L'état mental de l'adolescent est révélateur d'un acquis de sa première enfance et caractéristique de l'état psychologique de ses parents. La dépressivité, la morosité narcissique de beaucoup d'adultes, font que l'adolescent a du mal à conflictualiser un lien avec eux. L'adolescent va trouver une complicité par rapport à leur malaise, qui n'est que l'expression du désir des parents d'avoir une certaine compassion pour eux-mêmes au travers de leur adolescent. En plaignant l'adolescent, c'est sur eux-mêmes qu'ils s'apitoient. Les adultes se montrent toujours fatigués et les adolescents ne voient plus d'enthousiasme : d'où le livre La Fatigue d'être soi de Alain Ehrenberg. On a l'impression qu'il y a une difficulté à dire ce qui va bien. Il est plus difficile d'être heureux et de gérer la liberté que le contraire. Cette liberté est source d'angoisse chez les adolescents.

Que faire devant le malaise des adolescents et cette morosité ambiante ?

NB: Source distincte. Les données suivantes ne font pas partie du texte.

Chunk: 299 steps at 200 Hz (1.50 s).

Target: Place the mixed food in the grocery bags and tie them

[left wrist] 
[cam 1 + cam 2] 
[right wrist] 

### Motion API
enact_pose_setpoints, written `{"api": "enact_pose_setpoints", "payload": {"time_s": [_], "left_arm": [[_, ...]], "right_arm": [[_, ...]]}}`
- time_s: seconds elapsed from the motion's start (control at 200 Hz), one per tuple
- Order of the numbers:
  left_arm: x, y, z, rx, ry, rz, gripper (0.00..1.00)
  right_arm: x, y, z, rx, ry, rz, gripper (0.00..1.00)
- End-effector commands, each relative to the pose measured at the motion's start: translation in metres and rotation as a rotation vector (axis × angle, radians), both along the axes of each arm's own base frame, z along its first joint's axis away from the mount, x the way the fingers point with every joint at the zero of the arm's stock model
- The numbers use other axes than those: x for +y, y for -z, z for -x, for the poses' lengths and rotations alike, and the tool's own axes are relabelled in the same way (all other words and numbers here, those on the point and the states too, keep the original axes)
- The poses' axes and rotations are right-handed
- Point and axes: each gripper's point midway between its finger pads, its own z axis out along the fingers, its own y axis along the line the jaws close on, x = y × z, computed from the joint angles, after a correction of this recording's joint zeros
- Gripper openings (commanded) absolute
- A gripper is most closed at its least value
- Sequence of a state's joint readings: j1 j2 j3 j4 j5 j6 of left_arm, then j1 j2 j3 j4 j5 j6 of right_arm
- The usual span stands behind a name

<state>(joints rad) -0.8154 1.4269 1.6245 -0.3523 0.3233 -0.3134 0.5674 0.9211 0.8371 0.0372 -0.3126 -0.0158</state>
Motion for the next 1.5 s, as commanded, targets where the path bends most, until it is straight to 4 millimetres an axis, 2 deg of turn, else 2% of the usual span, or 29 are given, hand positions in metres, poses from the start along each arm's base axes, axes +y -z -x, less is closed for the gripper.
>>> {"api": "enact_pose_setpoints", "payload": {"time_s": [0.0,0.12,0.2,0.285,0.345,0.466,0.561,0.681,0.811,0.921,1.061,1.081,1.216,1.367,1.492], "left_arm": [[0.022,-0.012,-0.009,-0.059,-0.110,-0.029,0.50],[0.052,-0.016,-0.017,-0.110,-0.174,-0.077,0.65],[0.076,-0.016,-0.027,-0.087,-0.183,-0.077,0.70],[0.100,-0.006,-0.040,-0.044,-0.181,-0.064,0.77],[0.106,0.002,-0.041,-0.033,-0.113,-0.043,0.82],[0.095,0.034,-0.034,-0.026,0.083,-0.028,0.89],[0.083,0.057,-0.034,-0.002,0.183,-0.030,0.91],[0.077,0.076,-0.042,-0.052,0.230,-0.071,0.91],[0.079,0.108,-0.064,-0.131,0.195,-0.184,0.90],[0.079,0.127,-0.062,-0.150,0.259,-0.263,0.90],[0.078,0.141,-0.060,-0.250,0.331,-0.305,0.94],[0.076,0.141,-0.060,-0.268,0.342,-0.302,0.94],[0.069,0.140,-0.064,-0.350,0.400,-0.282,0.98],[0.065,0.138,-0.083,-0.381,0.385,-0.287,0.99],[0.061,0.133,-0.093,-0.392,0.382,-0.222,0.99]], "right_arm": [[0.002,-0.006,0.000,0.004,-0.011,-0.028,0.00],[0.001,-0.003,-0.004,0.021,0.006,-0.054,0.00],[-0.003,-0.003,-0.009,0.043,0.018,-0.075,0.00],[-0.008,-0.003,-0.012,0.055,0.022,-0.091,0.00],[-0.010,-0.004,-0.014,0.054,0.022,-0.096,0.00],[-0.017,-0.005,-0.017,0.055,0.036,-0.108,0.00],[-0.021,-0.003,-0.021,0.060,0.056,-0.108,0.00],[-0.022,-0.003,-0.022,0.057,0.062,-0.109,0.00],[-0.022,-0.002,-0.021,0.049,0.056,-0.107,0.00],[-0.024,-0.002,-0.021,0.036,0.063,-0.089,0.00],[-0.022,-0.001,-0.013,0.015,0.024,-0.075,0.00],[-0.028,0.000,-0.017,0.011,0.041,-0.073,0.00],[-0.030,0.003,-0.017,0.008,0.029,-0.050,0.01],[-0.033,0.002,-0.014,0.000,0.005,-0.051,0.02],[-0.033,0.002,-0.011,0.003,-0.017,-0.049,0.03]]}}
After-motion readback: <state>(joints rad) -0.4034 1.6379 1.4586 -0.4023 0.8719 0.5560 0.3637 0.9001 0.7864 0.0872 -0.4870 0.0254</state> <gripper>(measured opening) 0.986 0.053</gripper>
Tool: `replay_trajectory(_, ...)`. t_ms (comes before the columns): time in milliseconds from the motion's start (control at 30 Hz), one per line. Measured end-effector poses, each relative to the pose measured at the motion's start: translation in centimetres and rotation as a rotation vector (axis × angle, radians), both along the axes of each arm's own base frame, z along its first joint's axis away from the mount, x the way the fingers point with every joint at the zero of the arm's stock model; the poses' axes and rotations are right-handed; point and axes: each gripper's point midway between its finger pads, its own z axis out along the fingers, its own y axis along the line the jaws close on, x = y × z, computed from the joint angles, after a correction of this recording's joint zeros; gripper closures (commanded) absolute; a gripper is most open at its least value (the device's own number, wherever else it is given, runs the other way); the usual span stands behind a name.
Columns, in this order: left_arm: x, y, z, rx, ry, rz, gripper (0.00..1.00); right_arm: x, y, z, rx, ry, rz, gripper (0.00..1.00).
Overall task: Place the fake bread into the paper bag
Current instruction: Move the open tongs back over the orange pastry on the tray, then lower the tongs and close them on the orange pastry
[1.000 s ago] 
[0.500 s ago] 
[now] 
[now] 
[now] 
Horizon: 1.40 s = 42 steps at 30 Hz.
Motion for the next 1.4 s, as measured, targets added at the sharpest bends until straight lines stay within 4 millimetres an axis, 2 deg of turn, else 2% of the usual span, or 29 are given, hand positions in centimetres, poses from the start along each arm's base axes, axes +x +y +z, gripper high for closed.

Il faut aider les adultes à retrouver des repères, puisque les adolescents sont leur reflet. Il faut les « rééduquer » et les sortir de leur solitude. Un grand nombre d'adultes sont tétanisés devant les adolescents. Nous devons les aider à se positionner. En ce sens, je pense que l'école des parents pourrait jouer un rôle intéressant. Nous sommes aussi confrontés à une surabondance d'informations sur les adolescents, qui finit par nous perdre plutôt que nous guider.

Philippe Jeammet Psychiatre

Professeur de psychiatrie de l'enfant et de l'adolescent à l'université René-Descartes Paris-V, Philippe Jeammet dirige le service du département de psychiatrie de l'adolescent et du jeune adulte à l'Institut mutualiste Montsouris, Paris. Il est notamment l'auteur de :

- Les Dépressions à l'adolescence : modèles, clinique, traitements (avec Maurice Corcos et Mario Speranz), 2005, Dunod.

- Évolution des problèmes à l'adolescence : l'émergence de la dépendance et ses aménagements. (avec Maurice Corcos), 2005, Doin.

- Anorexie, boulimie, les paradoxes de l'adolescence. 2005, Hachette Littératures.